= Exercise details =
Please reproduce the entries below exactly, starting at the first line and ending with the line that holds "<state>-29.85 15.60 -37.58".

------ Dataset

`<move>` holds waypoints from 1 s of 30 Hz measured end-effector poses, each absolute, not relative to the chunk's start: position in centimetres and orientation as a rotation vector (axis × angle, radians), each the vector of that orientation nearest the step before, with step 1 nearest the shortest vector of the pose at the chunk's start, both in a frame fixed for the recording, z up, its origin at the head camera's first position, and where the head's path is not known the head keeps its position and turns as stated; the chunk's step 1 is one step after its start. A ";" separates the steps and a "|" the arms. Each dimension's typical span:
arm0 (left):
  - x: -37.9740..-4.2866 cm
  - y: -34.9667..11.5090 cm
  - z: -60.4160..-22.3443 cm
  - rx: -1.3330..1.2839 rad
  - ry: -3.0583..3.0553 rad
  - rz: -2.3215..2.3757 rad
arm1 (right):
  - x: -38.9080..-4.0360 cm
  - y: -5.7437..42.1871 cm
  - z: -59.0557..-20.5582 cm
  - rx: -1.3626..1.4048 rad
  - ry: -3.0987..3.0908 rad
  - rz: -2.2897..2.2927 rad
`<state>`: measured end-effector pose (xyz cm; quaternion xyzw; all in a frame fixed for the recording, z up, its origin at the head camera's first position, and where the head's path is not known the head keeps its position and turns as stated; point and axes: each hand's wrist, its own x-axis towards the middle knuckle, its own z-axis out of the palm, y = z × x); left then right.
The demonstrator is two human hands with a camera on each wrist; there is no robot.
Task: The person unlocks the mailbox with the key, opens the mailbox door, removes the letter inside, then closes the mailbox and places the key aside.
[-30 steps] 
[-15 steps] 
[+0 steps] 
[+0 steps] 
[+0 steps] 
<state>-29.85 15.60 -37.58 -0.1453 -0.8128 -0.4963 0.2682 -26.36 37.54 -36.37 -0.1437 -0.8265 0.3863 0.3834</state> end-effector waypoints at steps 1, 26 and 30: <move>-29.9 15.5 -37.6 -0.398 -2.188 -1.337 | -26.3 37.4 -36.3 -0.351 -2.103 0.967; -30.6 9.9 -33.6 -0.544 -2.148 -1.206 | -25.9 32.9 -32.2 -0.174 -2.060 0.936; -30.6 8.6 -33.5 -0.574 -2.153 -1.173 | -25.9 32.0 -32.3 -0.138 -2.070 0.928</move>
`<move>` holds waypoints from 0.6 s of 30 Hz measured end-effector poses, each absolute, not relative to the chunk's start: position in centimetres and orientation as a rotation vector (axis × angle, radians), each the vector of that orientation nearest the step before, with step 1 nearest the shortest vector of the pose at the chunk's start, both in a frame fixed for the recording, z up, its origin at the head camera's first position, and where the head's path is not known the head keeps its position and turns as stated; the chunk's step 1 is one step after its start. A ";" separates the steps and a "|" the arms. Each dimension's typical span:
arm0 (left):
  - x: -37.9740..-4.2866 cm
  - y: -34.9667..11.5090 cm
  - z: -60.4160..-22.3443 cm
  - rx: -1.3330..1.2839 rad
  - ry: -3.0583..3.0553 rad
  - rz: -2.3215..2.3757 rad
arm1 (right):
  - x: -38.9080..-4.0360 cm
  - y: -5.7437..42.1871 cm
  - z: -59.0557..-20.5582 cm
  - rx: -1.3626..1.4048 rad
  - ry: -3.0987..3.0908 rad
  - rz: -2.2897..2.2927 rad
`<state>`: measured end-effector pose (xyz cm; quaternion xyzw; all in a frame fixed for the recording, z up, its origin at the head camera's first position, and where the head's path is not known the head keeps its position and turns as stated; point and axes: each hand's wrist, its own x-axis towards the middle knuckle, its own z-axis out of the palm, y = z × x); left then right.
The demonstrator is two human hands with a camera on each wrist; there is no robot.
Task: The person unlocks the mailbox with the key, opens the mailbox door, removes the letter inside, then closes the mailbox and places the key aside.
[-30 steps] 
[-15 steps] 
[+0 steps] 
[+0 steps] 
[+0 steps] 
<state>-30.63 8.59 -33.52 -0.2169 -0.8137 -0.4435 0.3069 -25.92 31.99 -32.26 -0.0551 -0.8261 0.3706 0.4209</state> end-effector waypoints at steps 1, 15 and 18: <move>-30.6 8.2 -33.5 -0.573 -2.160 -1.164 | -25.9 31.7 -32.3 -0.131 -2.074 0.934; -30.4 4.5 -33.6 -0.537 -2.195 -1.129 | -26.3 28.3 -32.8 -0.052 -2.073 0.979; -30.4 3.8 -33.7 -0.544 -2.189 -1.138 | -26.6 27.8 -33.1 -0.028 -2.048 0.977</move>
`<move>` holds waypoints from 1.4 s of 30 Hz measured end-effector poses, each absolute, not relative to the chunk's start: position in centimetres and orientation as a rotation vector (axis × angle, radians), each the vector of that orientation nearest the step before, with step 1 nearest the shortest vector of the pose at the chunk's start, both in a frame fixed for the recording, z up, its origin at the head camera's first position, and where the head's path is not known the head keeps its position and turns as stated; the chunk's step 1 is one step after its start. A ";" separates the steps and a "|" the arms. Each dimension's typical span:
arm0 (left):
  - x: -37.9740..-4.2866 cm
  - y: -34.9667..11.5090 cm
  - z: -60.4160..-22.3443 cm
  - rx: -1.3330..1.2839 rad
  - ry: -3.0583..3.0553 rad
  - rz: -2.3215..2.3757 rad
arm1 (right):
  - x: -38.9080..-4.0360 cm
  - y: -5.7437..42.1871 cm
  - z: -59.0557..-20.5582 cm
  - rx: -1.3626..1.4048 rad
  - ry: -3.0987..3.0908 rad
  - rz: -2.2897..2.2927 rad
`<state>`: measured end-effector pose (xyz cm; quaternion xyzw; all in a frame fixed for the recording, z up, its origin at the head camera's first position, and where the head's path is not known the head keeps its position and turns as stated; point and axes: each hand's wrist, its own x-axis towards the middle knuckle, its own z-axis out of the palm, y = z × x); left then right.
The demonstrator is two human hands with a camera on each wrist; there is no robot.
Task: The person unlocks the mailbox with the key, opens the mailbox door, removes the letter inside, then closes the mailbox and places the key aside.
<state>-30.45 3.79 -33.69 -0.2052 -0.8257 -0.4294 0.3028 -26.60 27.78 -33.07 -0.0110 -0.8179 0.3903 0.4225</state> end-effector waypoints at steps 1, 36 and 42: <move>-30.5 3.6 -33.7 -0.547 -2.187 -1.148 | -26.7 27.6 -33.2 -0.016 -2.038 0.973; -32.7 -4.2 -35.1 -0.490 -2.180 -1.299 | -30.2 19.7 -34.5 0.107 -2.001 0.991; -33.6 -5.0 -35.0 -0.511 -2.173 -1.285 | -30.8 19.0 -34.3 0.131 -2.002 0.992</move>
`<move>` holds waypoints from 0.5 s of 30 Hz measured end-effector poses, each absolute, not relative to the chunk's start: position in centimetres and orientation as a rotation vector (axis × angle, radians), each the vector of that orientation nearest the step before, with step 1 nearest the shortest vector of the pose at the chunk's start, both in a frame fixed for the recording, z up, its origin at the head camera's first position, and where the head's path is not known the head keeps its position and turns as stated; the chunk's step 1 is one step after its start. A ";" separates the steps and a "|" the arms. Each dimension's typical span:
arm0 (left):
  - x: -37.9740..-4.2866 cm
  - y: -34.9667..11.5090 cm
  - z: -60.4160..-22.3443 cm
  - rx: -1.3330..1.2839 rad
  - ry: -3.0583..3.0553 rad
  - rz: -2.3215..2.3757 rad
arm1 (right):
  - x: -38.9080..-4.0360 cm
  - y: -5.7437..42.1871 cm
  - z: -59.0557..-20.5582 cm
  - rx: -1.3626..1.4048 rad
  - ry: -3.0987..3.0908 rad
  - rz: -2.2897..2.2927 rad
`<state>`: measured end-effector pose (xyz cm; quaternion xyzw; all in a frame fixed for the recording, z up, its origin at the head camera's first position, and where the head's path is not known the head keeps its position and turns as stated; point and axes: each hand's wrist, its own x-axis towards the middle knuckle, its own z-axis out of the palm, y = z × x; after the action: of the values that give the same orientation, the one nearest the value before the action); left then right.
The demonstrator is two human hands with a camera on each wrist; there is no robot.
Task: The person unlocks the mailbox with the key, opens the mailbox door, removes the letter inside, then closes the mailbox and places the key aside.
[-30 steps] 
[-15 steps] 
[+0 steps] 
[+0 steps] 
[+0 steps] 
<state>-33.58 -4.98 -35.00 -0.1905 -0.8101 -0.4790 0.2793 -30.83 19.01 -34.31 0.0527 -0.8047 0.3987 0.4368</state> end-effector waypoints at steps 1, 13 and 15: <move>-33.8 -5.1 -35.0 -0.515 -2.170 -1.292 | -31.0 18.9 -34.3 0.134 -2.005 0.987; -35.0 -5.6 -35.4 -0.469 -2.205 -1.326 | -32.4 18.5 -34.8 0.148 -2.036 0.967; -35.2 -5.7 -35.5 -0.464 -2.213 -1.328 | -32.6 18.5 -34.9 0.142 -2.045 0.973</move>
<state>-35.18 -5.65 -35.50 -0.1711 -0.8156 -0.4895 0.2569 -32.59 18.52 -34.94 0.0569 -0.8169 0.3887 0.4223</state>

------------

= Written response =
`<move>` holds waypoints from 1 s of 30 Hz measured end-effector poses, each absolute, not relative to the chunk's start: position in centimetres and orientation as a rotation vector (axis × angle, radians), each the vector of that orientation nearest the step before, with step 1 nearest the shortest vector of the pose at the chunk's start, both in a frame fixed for the recording, z up, its origin at the head camera's first position, and where the head's path is not known the head keeps its position and turns as stated; the chunk's step 1 is one step after its start. A ";" separates the steps and a "|" the arms. Each dimension's typical span:
arm0 (left):
  - x: -37.9740..-4.2866 cm
  - y: -34.9667..11.5090 cm
  - z: -60.4160..-22.3443 cm
  - rx: -1.3330..1.2839 rad
  - ry: -3.0583..3.0553 rad
  - rz: -2.3215..2.3757 rad
arm1 (right):
  - x: -38.9080..-4.0360 cm
  - y: -5.7437..42.1871 cm
  - z: -59.0557..-20.5582 cm
  - rx: -1.3626..1.4048 rad
  - ry: -3.0987..3.0908 rad
  - rz: -2.2897..2.2927 rad
`<state>`: measured end-effector pose (xyz cm; quaternion xyzw; all in a frame fixed for the recording, z up, its origin at the head camera's first position, and where the head's path is not known the head keeps its position and turns as stated; point and axes: each hand's wrist, its own x-axis towards the middle knuckle, its own z-axis out of the palm, y = z × x); left then right.
The demonstrator is two human hands with a camera on each wrist; there is no robot.
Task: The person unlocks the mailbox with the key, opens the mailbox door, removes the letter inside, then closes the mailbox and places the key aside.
[-30 steps] 
[-15 steps] 
[+0 steps] 
[+0 steps] 
[+0 steps] 
<state>-29.85 15.60 -37.58 -0.1453 -0.8128 -0.4963 0.2682 -26.36 37.54 -36.37 -0.1437 -0.8265 0.3863 0.3834</state> end-effector waypoints at steps 1, 26 and 30: <move>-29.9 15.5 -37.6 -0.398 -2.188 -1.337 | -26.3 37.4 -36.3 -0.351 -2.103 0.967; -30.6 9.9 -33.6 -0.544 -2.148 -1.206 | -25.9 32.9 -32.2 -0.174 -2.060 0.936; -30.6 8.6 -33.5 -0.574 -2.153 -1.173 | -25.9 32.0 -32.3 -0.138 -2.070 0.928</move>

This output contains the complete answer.